那長矛雖有些準頭,可也斷不能隔著千米擊中兩根牛毛,喝令之人又指揮了幾輪投刺,俱都未傷到他們分毫。

石子礫搓法球搓得法力枯竭,又變小二人後便只顧喘氣。鼠大法力卻很充沛,拽著石子礫也不向上游動,他們肉身太小,跑的速度連帶著就慢了,只專心躲避四下攻擊。

那片銀光很快逼至近前,卻是數不清的蝦兵蟹將,人人身背一大包長矛備用,扔了一輪再拿新的。

石子礫甚至還瞧見隊末有個小蝦兵,生得比旁的蝦兵肥美些,拿著長矛投之前幾經猶豫,一臉的“老子舍不得啊”,終於忍不住啃了一口,把矛尖咬掉嚼嚼咽下去了,把光禿禿的桿子扔過來。

這是什麽操作?石子礫撤掉了言靈術,恢覆真身,攔下了一根長矛嗅嗅,一股甜滋滋的味道隨著海水蕩來。他大著膽子咬了一口,臥槽,是蜂蜜味的餅幹,撞在身上也自行折斷了,這點小沖擊力,對修士來說不痛不癢的。

他手一伸,抓了好多,給鼠大塞了一根,吃得不亦樂乎,沖圍上來的蝦兵蟹將們揮揮手:“這麽客氣,怎麽還送見面禮?”

為首指揮的是個攢八字胡的烏龜,就是動畫片中典型的龜丞相模樣,帶著烏紗帽,身著紫紅色騷氣縣官服,背上有個白色的圈,寫個黑色的“丞”字。

他身子小小,兩手擡著腰間的寬腰帶,溜溜達達繞著石子礫二人轉圈,嘖嘖有聲:“敢破壞洞庭湖生態環境,罰你們勞動改造十年。”

自有兩個大黑螃蟹走上來,拿著繩子要捉人。

這不是真繩子,而是繩狀橡皮果糖,石子礫都笑了,奇道:“我不過在湖面上放了個大煙花禮炮,你們往洞庭湖裏扔了多少餅幹?縱使餅幹會融化,不怕湖裏生物得糖尿病、肥胖癥?”

“洞庭是我家,關愛靠大家。”烏龜一揮手,上萬蝦兵蟹將如狼似虎般散開,轉眼將長矛餅幹撿吃得幹幹凈凈。
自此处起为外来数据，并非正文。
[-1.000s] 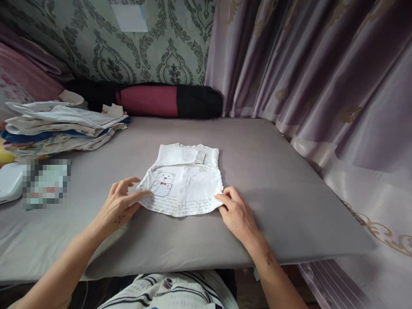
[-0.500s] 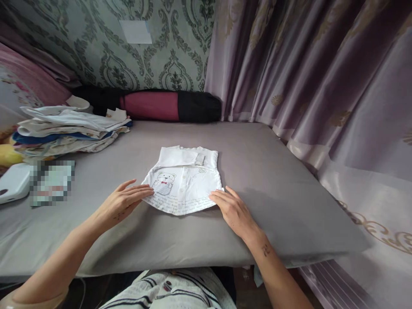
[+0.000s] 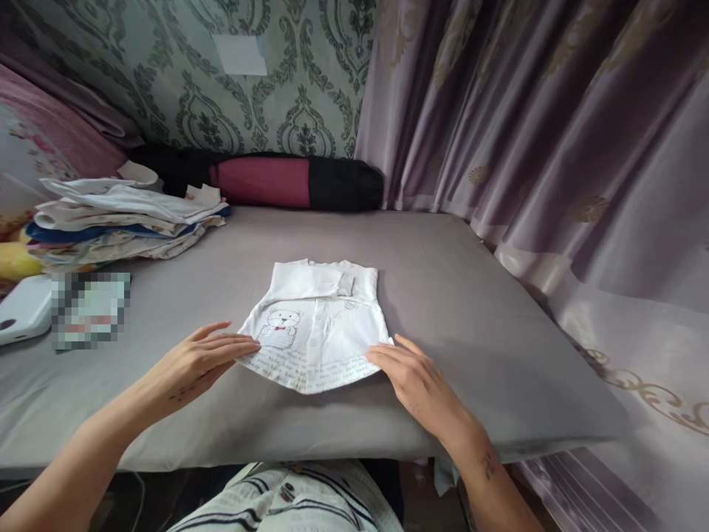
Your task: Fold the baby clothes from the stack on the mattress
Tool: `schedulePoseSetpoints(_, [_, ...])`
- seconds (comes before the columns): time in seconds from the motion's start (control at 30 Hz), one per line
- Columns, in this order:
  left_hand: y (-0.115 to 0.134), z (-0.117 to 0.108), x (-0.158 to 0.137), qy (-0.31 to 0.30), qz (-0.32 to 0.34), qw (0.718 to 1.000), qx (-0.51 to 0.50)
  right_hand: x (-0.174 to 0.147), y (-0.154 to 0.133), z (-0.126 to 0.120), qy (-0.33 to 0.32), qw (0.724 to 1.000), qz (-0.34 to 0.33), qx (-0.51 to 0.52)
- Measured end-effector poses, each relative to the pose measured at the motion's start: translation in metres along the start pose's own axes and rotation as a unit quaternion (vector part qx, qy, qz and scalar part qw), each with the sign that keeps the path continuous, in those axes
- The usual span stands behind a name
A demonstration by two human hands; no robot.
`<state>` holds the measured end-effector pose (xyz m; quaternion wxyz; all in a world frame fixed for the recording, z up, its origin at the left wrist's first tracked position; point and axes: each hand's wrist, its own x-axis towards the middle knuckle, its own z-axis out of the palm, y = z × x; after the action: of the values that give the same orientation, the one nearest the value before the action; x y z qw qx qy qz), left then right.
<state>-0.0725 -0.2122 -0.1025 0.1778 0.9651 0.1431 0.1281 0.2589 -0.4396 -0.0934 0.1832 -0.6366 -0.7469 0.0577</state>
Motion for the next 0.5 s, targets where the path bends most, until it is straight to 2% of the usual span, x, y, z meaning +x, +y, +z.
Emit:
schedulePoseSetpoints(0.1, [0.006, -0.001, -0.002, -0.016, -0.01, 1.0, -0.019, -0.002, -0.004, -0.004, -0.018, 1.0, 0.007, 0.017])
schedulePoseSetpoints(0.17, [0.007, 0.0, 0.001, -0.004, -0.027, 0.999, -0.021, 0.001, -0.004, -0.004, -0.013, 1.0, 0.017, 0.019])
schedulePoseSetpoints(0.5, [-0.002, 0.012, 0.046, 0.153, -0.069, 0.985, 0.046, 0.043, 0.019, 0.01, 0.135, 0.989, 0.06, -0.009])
那只最開始偷嘴的胖蝦米還搖擺著肥屁股湊了過來,石子礫警惕地瞪了他一眼,急忙把手裏攥著的半截長矛餅幹三兩口吃掉了。

龜丞相展示了一番洞庭湖蝦米和螃蟹的好胃口後,突然脖子一伸,繞著石子礫嗅了嗅,深深看了他二人一眼,側身做了個請的手勢:“兩位好福氣,洞庭湖主有請。”